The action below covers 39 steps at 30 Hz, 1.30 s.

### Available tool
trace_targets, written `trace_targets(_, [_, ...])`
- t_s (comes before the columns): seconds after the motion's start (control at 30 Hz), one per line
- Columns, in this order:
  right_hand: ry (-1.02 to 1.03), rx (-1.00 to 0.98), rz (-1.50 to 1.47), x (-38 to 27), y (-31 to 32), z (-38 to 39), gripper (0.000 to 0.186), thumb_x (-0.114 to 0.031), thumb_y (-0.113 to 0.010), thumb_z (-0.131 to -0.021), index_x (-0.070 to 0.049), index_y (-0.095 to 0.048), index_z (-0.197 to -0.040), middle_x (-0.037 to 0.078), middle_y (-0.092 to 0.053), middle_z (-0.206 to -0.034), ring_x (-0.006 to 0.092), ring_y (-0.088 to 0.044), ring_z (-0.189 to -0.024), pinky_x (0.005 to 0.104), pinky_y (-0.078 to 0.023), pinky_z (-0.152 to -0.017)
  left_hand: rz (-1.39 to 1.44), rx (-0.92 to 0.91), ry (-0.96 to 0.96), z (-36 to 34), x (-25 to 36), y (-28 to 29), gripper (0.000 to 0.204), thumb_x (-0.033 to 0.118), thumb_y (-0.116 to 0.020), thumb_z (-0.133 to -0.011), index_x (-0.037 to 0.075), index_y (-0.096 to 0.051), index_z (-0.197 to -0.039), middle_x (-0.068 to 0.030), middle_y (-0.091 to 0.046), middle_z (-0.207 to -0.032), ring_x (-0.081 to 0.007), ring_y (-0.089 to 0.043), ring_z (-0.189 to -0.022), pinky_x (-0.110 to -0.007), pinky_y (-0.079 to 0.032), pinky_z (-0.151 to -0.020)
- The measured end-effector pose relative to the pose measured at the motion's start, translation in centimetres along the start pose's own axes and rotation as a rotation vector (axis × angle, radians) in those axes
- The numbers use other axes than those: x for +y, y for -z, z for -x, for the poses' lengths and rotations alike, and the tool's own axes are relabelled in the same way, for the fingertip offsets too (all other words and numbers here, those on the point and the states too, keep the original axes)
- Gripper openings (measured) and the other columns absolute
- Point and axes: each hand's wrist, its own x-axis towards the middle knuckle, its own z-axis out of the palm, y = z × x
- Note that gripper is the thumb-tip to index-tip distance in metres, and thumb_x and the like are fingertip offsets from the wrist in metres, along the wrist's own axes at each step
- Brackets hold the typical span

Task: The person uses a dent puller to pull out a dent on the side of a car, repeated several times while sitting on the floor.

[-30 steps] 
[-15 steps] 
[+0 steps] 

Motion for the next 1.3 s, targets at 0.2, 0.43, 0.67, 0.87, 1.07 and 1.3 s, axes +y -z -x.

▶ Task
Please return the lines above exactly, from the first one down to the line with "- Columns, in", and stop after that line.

▶ Solution
The action below covers 39 steps at 30 Hz, 1.30 s.

### Available tool
trace_targets, written `trace_targets(_, [_, ...])`
- t_s (comes before the columns): seconds after the motion's start (control at 30 Hz), one per line
- Columns, in this order:

There is nothing else to add to the answer.